What you will do: List each line of the data that holds the string "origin", please.

Provided material:
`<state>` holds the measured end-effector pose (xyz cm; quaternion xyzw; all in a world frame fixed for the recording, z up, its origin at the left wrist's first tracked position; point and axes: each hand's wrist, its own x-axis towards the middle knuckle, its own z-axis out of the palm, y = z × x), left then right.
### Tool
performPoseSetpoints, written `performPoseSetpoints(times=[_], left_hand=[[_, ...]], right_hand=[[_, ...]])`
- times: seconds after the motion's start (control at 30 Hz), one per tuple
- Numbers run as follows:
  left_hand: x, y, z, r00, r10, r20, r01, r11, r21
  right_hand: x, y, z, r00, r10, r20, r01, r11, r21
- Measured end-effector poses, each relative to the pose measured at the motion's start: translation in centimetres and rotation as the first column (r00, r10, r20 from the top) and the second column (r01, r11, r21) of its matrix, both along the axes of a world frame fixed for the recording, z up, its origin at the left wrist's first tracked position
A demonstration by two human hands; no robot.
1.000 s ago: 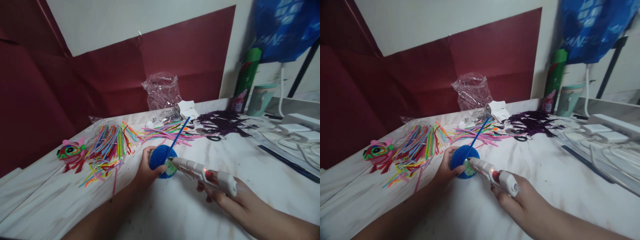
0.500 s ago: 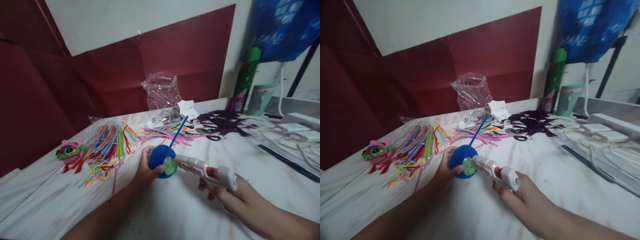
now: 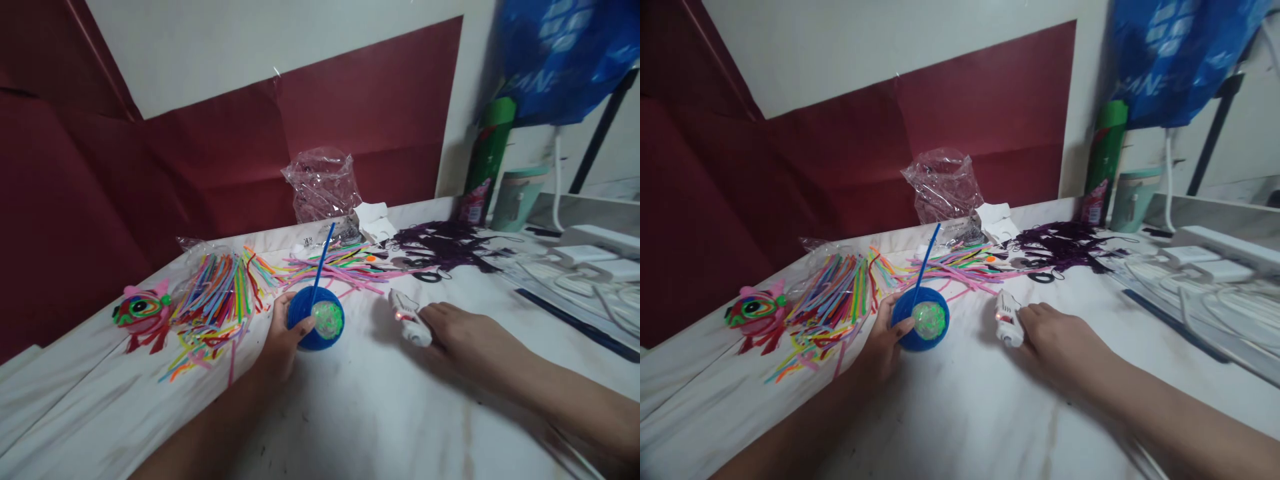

Output of the task:
`<state>` holds the measured end-effector pose (xyz cm; quaternion xyzw; all in a world frame fixed for the recording, z up, its origin at the left wrist's first tracked position; point and axes: each hand's wrist, its own x-axis towards the middle knuckle, its own z-axis out of the palm, y = z × x), left then right.
- Measured end-effector poses, each relative to the pose measured at the motion's start: translation in centimetres and rotation as the first column (r00, r10, r20 from the top) and the second column (r01, r11, r21) of its matrix, both along the axes of a world frame fixed for the recording, z up, its origin at the left wrist's first tracked position

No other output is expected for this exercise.